A Morte Do Vaqueiro
Mano Walter
Solidão e homenagem em “A Morte Do Vaqueiro” de Mano Walter
A música “A Morte Do Vaqueiro”, interpretada por Mano Walter, aborda de forma sensível o esquecimento e a solidão que acompanham a vida e a morte dos vaqueiros nordestinos. Um ponto central da canção é o uso do lamento dos animais, como o gado e o cachorro, para simbolizar a falta de reconhecimento social e afetivo desses trabalhadores após sua morte. O verso “Gado muge sem parar / Lamentando seu vaqueiro / Que não vem mais aboiar” mostra que, mesmo depois de partir, o vaqueiro é lembrado principalmente pelos animais com quem convivia, enquanto a sociedade rapidamente o esquece.

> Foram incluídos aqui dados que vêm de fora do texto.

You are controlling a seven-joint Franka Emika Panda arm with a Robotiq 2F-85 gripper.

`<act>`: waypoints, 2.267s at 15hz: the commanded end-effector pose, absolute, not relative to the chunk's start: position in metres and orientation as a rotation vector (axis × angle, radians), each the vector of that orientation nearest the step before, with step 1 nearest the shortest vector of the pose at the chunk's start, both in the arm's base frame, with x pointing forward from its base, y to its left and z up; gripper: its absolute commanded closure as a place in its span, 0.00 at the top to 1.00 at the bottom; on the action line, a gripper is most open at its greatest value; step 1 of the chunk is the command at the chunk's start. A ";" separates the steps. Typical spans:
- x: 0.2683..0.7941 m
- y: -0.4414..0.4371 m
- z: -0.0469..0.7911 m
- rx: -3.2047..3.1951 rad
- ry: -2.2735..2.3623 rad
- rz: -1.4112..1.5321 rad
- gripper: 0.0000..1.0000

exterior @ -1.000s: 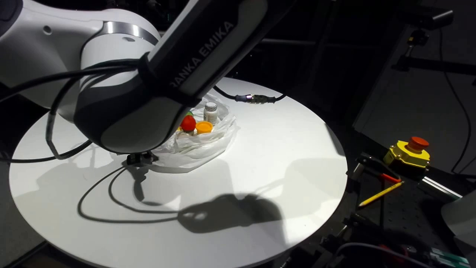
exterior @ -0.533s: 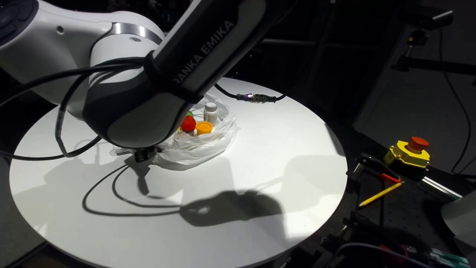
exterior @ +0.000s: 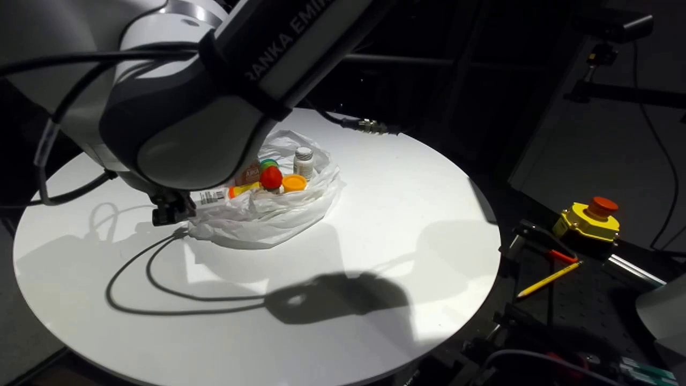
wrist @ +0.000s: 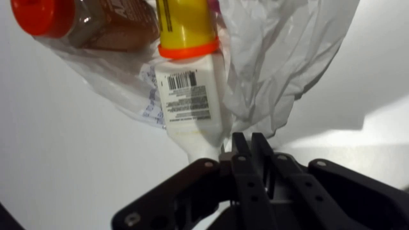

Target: Pick up the bottles and small containers from the table and put them in the plastic bag.

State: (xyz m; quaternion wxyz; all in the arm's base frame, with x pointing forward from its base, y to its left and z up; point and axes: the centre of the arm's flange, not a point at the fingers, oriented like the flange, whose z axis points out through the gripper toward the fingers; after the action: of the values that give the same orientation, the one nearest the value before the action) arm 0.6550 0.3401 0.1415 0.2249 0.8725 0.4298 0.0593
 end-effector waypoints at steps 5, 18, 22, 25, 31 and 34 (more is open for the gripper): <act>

A música tem origem na história real da morte trágica de Raimundo Jacó, primo de Luiz Gonzaga, e foi regravada por Mano Walter como uma homenagem e também como denúncia social. Trechos como “Bom vaqueiro nordestino / Morre sem deixar tostão / O seu nome é esquecido / Nas quebradas do sertão” evidenciam a dura realidade de quem dedica a vida ao trabalho, mas não recebe reconhecimento ou recompensa. A imagem do vaqueiro “sacudido numa cova / desprezado do senhor” e do cachorro que “inda chora sua dor” reforça o sentimento de abandono e injustiça, destacando a importância de valorizar a cultura e a memória desses personagens essenciais para o sertão brasileiro.
O significado desta letra foi gerado automaticamente.